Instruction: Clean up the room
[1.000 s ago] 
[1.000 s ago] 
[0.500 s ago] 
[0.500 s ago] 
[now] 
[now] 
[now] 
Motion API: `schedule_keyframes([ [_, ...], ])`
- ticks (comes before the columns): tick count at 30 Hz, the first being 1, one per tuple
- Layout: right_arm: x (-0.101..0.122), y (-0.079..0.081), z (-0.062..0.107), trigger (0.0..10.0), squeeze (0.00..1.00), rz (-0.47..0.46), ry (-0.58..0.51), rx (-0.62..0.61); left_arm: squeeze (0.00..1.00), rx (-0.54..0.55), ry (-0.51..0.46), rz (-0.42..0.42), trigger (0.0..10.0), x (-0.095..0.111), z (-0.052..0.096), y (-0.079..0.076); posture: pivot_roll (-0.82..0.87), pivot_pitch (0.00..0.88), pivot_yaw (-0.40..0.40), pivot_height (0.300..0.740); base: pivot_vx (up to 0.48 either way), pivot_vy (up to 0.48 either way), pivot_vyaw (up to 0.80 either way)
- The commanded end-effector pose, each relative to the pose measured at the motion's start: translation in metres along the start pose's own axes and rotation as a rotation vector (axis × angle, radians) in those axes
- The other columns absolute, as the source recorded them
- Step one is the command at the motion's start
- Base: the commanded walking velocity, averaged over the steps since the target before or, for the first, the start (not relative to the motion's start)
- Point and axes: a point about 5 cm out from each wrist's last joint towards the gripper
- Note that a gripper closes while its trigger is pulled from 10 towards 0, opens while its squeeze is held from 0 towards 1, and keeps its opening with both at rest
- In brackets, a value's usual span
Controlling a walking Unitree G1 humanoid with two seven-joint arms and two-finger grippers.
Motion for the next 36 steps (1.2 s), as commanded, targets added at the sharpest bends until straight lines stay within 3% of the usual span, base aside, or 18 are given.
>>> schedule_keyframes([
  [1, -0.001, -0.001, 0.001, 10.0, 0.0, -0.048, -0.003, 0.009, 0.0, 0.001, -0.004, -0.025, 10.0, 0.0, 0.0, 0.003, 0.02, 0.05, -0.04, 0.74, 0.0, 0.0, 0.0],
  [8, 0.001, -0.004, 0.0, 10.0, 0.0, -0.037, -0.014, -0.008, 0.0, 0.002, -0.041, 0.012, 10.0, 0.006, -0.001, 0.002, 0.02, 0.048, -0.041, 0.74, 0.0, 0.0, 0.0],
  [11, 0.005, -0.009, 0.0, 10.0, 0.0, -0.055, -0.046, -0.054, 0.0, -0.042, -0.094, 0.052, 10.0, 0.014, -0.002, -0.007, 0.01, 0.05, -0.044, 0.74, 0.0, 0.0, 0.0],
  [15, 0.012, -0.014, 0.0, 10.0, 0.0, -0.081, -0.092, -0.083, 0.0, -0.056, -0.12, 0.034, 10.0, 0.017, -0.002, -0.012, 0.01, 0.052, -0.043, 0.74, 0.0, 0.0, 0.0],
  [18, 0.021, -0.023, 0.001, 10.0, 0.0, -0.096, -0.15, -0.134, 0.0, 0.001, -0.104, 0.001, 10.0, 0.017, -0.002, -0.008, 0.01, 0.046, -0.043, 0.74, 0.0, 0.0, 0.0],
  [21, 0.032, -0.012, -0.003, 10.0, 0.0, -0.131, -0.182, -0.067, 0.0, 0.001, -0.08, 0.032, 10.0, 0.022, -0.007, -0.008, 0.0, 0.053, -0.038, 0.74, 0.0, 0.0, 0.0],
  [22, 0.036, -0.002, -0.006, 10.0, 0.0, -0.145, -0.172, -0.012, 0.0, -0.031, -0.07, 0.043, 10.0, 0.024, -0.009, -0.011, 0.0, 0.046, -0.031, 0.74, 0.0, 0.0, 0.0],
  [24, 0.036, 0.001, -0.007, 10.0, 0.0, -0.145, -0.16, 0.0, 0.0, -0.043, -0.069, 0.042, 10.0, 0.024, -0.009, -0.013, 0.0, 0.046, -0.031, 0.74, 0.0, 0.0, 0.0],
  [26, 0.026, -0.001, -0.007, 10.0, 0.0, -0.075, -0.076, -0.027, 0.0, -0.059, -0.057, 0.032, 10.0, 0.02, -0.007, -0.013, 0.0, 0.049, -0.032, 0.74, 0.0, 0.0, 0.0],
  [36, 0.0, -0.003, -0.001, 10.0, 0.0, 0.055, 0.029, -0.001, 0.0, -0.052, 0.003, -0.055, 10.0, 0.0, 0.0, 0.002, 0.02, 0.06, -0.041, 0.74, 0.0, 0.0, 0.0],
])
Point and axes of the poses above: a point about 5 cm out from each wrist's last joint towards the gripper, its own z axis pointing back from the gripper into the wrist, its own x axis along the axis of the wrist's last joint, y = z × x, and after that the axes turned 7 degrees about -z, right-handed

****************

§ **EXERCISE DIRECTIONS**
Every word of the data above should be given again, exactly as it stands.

§ **RESULT FOR THIS EXERCISE**
Instruction: Clean up the room
[1.000 s ago] 
[1.000 s ago] 
[0.500 s ago] 
[0.500 s ago] 
[now] 
[now] 
[now] 
Motion API: `schedule_keyframes([ [_, ...], ])`
- ticks (comes before the columns): tick count at 30 Hz, the first being 1, one per tuple
- Layout: right_arm: x (-0.101..0.122), y (-0.079..0.081), z (-0.062..0.107), trigger (0.0..10.0), squeeze (0.00..1.00), rz (-0.47..0.46), ry (-0.58..0.51), rx (-0.62..0.61); left_arm: squeeze (0.00..1.00), rx (-0.54..0.55), ry (-0.51..0.46), rz (-0.42..0.42), trigger (0.0..10.0), x (-0.095..0.111), z (-0.052..0.096), y (-0.079..0.076); posture: pivot_roll (-0.82..0.87), pivot_pitch (0.00..0.88), pivot_yaw (-0.40..0.40), pivot_height (0.300..0.740); base: pivot_vx (up to 0.48 either way), pivot_vy (up to 0.48 either way), pivot_vyaw (up to 0.80 either way)
- The commanded end-effector pose, each relative to the pose measured at the motion's start: translation in metres along the start pose's own axes and rotation as a rotation vector (axis × angle, radians) in those axes
- The other columns absolute, as the source recorded them
- Step one is the command at the motion's start
- Base: the commanded walking velocity, averaged over the steps since the target before or, for the first, the start (not relative to the motion's start)
- Point and axes: a point about 5 cm out from each wrist's last joint towards the gripper
- Note that a gripper closes while its trigger is pulled from 10 towards 0, opens while its squeeze is held from 0 towards 1, and keeps its opening with both at rest
- In brackets, a value's usual span
Controlling a walking Unitree G1 humanoid with two seven-joint arms and two-finger grippers.
Motion for the next 36 steps (1.2 s), as commanded, targets added at the sharpest bends until straight lines stay within 3% of the usual span, base aside, or 18 are given.
>>> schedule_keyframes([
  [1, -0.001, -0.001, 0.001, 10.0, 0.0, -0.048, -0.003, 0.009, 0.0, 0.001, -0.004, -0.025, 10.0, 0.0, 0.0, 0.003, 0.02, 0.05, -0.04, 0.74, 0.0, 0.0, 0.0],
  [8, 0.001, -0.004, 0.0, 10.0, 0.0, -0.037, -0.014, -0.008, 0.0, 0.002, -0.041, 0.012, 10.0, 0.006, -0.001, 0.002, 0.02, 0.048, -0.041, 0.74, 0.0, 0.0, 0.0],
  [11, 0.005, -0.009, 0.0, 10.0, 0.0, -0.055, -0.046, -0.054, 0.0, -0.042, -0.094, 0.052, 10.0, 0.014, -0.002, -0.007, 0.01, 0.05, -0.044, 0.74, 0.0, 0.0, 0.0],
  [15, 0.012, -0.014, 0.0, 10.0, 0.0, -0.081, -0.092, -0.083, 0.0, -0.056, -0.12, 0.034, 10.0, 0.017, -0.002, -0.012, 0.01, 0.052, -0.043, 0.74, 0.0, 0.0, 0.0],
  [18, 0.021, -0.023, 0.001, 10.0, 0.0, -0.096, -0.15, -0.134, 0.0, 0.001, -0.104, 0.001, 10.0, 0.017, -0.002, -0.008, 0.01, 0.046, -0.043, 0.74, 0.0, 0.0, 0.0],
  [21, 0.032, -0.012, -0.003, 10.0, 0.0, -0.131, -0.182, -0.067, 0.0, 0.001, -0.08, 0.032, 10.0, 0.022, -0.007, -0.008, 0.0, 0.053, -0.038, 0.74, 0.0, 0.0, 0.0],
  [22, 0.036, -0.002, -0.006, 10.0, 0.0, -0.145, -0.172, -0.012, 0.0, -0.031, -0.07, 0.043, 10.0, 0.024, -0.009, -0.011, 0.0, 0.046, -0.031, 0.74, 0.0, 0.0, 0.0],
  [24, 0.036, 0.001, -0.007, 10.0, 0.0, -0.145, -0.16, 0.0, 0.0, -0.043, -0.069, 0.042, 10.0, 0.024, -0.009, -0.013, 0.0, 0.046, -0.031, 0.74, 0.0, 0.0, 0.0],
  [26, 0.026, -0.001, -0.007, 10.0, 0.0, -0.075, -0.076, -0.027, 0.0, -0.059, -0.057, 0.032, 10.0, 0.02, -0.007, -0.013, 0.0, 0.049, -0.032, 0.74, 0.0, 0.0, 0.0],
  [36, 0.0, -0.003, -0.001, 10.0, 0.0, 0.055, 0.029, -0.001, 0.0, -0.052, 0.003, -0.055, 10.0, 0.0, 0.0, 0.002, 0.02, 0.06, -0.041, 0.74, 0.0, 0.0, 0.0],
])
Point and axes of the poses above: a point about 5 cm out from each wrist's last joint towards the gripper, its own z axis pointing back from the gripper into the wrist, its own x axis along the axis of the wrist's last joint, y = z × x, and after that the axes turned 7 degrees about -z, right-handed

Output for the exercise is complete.